The Supreme Court reversed. It held, first, that its previous decision in Green Tree Financial Corp. v. Bazzle, 539 U.S. 444 (2003), did not establish the rule to be applied in deciding whether class arbitration is permitted because the plurality opinion in that case did not reach that issue.

Addressing the rule itself, the Court held that "[w]hile the interpretation of an arbitration agreement is generally a matter of state law, the FAA imposes certain rules of fundamental importance." One such fundamental rule is that arbitration "is a matter of consent, not coercion." The FAA's "central purpose" is to ensure that "private agreements to arbitrate are enforced according to their terms." Parties thus may structure their arbitration agreements as they see fit, limiting the issues to be arbitrated and "specify[ing] with whom they choose to arbitrate their disputes." Under these principles, a party may not be compelled under the FAA to submit to class arbitration unless there is a contractual basis for concluding that it agreed to do so. Although an arbitration agreement implicitly authorizes the arbitrator to adopt procedures necessary to give effect to the agreement, the decision to allow a class action falls outside this implicit authority because "it changes the nature of arbitration to such a degree that it cannot be presumed the parties consented to it by simply agreeing to submit their disputes to an arbitrator." Silence is not enough. The FAA requires more. There must be some indication that the parties agreed to authorize class arbitration.

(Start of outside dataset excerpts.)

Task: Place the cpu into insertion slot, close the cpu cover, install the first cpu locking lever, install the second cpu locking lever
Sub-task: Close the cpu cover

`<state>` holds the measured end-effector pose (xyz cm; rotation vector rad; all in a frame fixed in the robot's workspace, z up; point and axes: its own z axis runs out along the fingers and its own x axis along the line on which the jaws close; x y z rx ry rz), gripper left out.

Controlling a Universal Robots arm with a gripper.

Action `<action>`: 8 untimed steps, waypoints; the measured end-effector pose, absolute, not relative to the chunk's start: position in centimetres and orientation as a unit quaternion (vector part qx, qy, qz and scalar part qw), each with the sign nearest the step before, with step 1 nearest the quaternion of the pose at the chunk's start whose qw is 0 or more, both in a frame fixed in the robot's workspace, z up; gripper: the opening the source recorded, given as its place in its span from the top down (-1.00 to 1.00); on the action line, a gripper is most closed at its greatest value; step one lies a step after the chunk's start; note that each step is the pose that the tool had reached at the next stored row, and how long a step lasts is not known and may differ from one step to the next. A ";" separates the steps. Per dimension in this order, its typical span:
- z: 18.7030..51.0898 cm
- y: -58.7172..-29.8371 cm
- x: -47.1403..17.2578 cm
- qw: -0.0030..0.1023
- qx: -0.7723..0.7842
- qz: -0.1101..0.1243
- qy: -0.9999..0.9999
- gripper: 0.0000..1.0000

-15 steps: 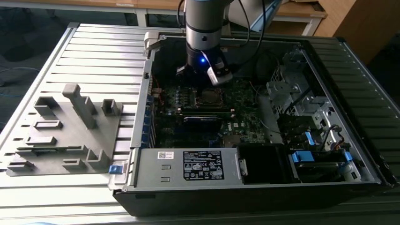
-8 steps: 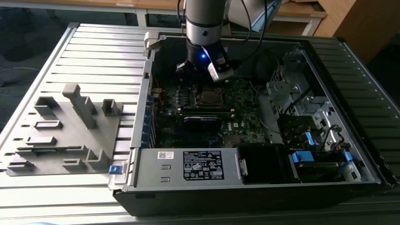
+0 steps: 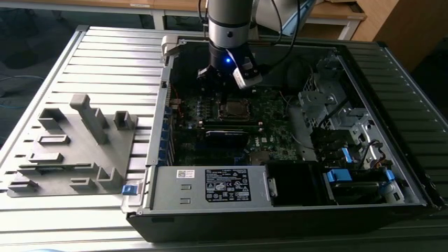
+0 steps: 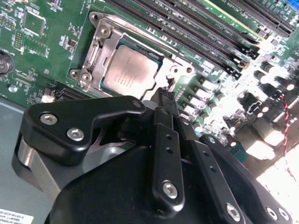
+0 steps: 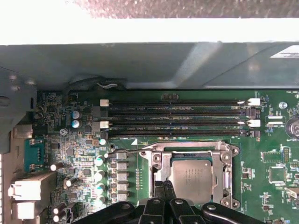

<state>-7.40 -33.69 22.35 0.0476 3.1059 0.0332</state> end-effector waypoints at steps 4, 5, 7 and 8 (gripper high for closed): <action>22.4 -33.7 -7.3 0.017 0.015 0.011 1.000 0.79; 22.4 -33.7 -7.2 0.017 0.015 0.011 1.000 0.79; 22.4 -33.7 -6.9 0.018 0.015 0.011 1.000 0.79; 22.4 -33.7 -6.7 0.018 0.015 0.011 1.000 0.79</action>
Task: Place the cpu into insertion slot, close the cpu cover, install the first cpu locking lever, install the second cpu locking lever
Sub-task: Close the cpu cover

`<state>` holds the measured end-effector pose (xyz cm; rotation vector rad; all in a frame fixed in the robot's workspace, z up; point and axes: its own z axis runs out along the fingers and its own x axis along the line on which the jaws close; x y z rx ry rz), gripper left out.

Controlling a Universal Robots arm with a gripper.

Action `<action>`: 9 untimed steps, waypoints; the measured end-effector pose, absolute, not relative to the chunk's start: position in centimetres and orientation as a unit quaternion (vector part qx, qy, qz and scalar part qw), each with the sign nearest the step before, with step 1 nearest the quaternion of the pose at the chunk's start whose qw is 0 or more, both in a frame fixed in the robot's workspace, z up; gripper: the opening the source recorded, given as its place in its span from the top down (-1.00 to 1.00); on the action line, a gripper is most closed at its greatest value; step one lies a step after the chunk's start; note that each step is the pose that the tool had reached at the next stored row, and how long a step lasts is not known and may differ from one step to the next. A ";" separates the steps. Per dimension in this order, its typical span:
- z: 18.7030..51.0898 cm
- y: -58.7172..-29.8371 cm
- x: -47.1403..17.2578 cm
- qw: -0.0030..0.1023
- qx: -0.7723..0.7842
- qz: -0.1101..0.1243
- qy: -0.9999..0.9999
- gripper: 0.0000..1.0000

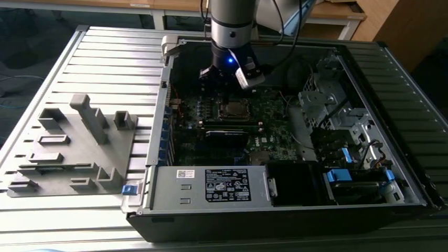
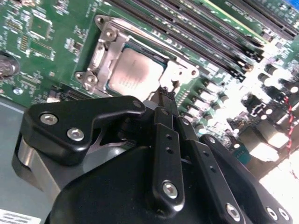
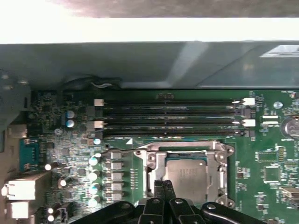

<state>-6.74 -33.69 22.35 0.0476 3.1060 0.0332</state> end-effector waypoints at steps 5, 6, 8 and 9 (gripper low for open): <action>22.4 -33.7 -5.7 0.018 0.015 0.011 1.000 0.79; 22.4 -33.7 -5.5 0.018 0.015 0.011 1.000 0.79; 22.3 -33.7 -5.1 0.018 0.015 0.011 1.000 0.79; 22.3 -33.7 -4.9 0.018 0.015 0.011 1.000 0.79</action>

Because the FAA requires the parties' agreement to order class arbitration, and because the parties stipulated that there was no such agreement, the arbitration panel exceeded its powers, in violation of section 10(a)(4) of the FAA, by ordering class arbitration.

Justice Alito delivered the opinion of the Court, in which Chief Justice Roberts and Justices Scalia, Kennedy, and Thomas joined. Justice Ginsburg filed a dissenting opinion, in which Justices Stevens and Breyer joined. Justice Sotomayor took no part in consideration or decision of the case.